听风楼的秘密据点,藏在城东一座茶庄的地窖之下。
地窖很深,有三间石室,陈设简单但干净。墙壁上嵌着长明灯,灯油里掺了安神的药材,燃烧时散出淡淡的苦香。空气里弥漫着茶叶陈年的清苦味,和伤药辛辣的气息。
火麟飞靠坐在最里间石室的床榻上,胸口缠着的绷带已经换了新的,血止住了,但脸色依旧苍白。他手里拿着个咬了一半的苹果,慢吞吞地啃着,琥珀金瞳盯着对面墙上挂着的北离疆域图,眼神专注,像在计算什么。
叶鼎之坐在床边的矮凳上,手里端着碗刚煎好的药。药汁浓黑,热气腾腾,散着刺鼻的苦味。他没催,只是静静等着,等药凉到合适的温度。
百里东君在另一间石室里踱步,脚步很急,像困兽。苏墨则坐在桌边,摊开一卷情报,用朱笔在上面勾画,偶尔停下,闭目沉思。司空长风蹲在墙角,擦着他的枪,枪尖雪亮,映着灯光,泛着冷冽的光泽。
气氛凝重,像暴雨前的低气压。
“三天了。”百里东君忽然停下,看向苏墨,“外面什么情况?”
苏墨放下笔,揉了揉眉心:“天外天的人撤出了鸿宾楼,但没离开天启。据眼线回报,他们分散藏进了西市几处民宅,化整为零,很难一网打尽。浊清那边,暗鸦卫在全城搜捕,尤其是红、有外伤的年轻男子。不过……”

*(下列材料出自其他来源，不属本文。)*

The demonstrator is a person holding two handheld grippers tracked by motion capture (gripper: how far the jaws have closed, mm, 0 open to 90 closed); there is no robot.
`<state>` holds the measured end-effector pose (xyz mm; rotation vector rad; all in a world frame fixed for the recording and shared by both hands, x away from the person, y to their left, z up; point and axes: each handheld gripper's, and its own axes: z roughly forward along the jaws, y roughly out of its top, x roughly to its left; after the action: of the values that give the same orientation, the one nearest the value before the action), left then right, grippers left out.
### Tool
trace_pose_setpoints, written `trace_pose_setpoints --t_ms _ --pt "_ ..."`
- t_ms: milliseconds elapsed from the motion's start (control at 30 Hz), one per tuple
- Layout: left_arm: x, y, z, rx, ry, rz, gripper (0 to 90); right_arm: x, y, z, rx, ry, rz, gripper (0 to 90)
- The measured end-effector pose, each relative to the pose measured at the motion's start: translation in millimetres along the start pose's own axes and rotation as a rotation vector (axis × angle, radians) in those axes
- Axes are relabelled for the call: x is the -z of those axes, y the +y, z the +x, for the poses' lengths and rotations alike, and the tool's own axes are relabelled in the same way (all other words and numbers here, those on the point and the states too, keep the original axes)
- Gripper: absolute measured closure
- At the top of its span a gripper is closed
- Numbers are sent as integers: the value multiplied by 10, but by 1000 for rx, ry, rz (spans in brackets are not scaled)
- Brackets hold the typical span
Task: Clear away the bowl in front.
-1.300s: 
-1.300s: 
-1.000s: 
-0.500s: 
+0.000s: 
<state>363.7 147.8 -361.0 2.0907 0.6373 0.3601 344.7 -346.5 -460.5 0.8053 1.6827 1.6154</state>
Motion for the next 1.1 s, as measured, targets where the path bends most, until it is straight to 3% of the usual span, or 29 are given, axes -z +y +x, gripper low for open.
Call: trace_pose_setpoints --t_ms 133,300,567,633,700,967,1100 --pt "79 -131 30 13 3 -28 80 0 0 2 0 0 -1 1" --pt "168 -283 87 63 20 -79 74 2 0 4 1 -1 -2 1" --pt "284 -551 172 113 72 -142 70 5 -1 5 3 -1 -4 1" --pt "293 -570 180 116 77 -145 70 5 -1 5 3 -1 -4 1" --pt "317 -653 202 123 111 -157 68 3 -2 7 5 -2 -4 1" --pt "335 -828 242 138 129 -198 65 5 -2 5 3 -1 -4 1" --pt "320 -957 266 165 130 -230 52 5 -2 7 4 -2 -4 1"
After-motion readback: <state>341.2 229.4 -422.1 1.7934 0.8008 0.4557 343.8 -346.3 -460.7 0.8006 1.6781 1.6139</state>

他顿了顿:“听风楼放出了假消息,说你们已经逃出城,往北境去了。现在大部分追兵被引向了北门。”
“能瞒多久?”火麟飞问,声音还有点哑。
“最多五天。”苏墨道,“浊清不是傻子,天外天更不是。五天之内,他们若在北境找不到人,就会反应过来。到时候,天启城会变成真正的铁桶。”
叶鼎之手里的药碗,轻轻晃了一下。
火麟飞看见了,伸手,接过药碗,仰头一口灌下。苦得他整张脸都皱起来,但还是咧嘴笑了:“没事,五天够了。”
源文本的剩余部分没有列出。